§ Work order
Please find every line in the records below that contains the word "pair", and copy it.

§ Data section

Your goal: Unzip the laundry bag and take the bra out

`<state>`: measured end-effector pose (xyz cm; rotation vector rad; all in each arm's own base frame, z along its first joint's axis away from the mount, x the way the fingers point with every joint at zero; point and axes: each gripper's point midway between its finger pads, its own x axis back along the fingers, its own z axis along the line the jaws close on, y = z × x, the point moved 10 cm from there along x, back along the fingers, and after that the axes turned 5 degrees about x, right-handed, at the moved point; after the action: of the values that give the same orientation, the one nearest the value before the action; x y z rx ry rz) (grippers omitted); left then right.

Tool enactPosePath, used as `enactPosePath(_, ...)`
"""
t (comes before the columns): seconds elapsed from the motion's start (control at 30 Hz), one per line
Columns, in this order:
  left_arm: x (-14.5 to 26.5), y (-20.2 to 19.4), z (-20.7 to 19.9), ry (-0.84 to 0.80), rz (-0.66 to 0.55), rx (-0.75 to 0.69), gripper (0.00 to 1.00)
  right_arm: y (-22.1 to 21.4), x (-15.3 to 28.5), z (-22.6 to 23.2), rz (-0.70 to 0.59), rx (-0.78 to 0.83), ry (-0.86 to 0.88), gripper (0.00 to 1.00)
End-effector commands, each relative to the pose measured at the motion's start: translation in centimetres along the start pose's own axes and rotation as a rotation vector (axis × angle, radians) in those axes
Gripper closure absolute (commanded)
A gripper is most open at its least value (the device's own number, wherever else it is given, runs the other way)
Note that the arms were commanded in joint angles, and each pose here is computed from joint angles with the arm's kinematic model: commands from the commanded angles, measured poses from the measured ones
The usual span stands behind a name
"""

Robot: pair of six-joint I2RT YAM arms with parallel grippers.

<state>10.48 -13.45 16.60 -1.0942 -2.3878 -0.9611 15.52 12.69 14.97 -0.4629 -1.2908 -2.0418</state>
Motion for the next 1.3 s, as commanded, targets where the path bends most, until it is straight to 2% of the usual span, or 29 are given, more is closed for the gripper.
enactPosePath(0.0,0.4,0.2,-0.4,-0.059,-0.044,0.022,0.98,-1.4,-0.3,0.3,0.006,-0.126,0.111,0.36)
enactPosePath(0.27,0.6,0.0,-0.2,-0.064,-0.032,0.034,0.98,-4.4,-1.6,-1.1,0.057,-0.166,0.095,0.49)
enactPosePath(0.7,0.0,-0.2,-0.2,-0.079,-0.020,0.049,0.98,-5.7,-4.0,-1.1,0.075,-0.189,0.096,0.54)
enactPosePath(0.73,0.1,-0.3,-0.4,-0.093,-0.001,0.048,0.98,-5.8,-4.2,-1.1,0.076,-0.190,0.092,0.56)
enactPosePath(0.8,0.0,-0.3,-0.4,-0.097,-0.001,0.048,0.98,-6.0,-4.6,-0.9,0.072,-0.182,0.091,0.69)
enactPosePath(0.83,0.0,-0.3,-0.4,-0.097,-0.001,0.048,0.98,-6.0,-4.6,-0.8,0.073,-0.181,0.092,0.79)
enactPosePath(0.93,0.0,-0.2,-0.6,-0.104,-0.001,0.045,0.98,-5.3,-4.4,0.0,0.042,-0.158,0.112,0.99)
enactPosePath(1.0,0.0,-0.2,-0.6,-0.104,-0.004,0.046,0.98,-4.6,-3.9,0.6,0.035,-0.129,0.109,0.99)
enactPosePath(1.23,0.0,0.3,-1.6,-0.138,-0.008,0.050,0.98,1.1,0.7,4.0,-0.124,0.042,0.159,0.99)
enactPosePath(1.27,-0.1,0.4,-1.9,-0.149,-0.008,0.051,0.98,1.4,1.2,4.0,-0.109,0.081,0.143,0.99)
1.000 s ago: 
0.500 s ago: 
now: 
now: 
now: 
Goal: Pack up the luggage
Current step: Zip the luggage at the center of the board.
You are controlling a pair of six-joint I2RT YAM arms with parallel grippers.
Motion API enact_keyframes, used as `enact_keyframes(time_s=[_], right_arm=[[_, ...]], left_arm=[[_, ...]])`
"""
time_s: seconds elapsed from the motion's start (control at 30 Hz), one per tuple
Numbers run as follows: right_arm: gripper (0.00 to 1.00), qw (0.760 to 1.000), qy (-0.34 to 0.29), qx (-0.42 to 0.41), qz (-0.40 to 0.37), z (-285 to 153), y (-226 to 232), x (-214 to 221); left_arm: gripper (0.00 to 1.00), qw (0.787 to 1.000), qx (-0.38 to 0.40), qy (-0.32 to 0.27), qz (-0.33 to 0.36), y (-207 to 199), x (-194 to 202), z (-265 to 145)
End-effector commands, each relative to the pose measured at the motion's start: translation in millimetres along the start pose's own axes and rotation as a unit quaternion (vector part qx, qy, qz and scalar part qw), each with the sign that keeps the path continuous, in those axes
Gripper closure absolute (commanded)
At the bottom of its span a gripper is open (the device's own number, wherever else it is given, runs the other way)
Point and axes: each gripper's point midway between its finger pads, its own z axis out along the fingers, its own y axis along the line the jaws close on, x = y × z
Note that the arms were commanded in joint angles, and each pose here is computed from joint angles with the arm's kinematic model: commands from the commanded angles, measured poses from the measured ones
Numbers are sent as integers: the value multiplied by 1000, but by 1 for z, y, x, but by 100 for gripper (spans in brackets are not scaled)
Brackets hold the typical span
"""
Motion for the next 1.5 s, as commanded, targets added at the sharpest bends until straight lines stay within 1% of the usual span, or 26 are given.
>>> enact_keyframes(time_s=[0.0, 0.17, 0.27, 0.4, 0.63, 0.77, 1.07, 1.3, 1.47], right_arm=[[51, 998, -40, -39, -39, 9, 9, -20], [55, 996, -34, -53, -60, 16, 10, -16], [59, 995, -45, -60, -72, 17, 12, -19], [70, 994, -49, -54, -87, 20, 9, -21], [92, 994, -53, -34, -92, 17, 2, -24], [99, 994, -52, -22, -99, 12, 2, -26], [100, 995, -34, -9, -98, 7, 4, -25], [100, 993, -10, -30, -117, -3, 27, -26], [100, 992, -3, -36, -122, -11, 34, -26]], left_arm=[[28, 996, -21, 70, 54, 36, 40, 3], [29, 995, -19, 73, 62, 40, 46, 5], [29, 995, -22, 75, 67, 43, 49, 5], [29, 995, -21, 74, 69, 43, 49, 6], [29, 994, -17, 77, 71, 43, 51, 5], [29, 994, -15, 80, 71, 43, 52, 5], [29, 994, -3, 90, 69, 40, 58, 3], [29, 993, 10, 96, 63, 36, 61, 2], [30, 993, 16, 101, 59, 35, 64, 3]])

§ Response to the task
Robot: pair of six-joint I2RT YAM arms with parallel grippers.
You are controlling a pair of six-joint I2RT YAM arms with parallel grippers.

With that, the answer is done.